* Goal of the exercise *
Pictures should be left out when the listing below is repeated word for word.

* Dataset content *
_ _ _ _

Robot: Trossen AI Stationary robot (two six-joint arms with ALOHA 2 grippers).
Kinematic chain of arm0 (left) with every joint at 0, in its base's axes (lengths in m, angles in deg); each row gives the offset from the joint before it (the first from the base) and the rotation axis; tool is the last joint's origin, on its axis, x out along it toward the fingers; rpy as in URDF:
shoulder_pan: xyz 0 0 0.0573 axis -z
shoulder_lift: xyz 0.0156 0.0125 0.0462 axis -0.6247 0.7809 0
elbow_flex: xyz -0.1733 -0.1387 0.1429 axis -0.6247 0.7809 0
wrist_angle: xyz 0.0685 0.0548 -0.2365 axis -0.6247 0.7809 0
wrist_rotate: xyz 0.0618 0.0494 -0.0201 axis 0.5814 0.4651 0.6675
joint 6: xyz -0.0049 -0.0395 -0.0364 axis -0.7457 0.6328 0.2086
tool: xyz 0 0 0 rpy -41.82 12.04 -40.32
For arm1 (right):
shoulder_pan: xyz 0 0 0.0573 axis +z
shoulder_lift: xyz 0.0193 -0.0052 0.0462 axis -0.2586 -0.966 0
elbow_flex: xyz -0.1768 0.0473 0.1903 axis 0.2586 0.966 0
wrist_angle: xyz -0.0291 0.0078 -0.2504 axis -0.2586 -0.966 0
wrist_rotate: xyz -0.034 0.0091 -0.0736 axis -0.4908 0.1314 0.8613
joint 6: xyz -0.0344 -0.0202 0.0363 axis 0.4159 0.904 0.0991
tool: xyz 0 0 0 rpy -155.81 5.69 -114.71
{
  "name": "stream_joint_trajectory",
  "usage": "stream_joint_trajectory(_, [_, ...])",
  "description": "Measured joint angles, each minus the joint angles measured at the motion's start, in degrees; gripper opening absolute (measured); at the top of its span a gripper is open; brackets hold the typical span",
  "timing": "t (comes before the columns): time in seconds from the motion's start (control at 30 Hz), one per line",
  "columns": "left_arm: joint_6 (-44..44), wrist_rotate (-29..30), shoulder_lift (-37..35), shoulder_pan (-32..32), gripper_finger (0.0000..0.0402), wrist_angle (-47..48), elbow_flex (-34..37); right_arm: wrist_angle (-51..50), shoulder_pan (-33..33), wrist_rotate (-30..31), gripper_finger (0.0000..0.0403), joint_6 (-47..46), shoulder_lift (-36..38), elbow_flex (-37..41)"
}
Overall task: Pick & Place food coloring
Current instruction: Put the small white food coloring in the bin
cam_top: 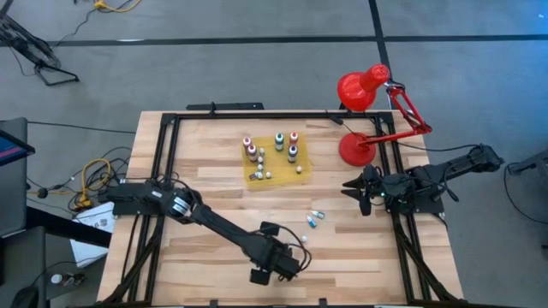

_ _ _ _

* Your solution *
Robot: Trossen AI Stationary robot (two six-joint arms with ALOHA 2 grippers).
Kinematic chain of arm0 (left) with every joint at 0, in its base's axes (lengths in m, angles in deg); each row gives the offset from the joint before it (the first from the base) and the rotation axis; tool is the last joint's origin, on its axis, x out along it toward the fingers; rpy as in URDF:
shoulder_pan: xyz 0 0 0.0573 axis -z
shoulder_lift: xyz 0.0156 0.0125 0.0462 axis -0.6247 0.7809 0
elbow_flex: xyz -0.1733 -0.1387 0.1429 axis -0.6247 0.7809 0
wrist_angle: xyz 0.0685 0.0548 -0.2365 axis -0.6247 0.7809 0
wrist_rotate: xyz 0.0618 0.0494 -0.0201 axis 0.5814 0.4651 0.6675
joint 6: xyz -0.0049 -0.0395 -0.0364 axis -0.7457 0.6328 0.2086
tool: xyz 0 0 0 rpy -41.82 12.04 -40.32
For arm1 (right):
shoulder_pan: xyz 0 0 0.0573 axis +z
shoulder_lift: xyz 0.0193 -0.0052 0.0462 axis -0.2586 -0.966 0
elbow_flex: xyz -0.1768 0.0473 0.1903 axis 0.2586 0.966 0
wrist_angle: xyz -0.0291 0.0078 -0.2504 axis -0.2586 -0.966 0
wrist_rotate: xyz -0.034 0.0091 -0.0736 axis -0.4908 0.1314 0.8613
joint 6: xyz -0.0344 -0.0202 0.0363 axis 0.4159 0.904 0.0991
tool: xyz 0 0 0 rpy -155.81 5.69 -114.71
{
  "name": "stream_joint_trajectory",
  "usage": "stream_joint_trajectory(_, [_, ...])",
  "description": "Measured joint angles, each minus the joint angles measured at the motion's start, in degrees; gripper opening absolute (measured); at the top of its span a gripper is open; brackets hold the typical span",
  "timing": "t (comes before the columns): time in seconds from the motion's start (control at 30 Hz), one per line",
  "columns": "left_arm: joint_6 (-44..44), wrist_rotate (-29..30), shoulder_lift (-37..35), shoulder_pan (-32..32), gripper_finger (0.0000..0.0402), wrist_angle (-47..48), elbow_flex (-34..37); right_arm: wrist_angle (-51..50), shoulder_pan (-33..33), wrist_rotate (-30..31), gripper_finger (0.0000..0.0403), joint_6 (-47..46), shoulder_lift (-36..38), elbow_flex (-37..41)"
}
Overall task: Pick & Place food coloring
Current instruction: Put the small white food coloring in the bin
cam_top: 

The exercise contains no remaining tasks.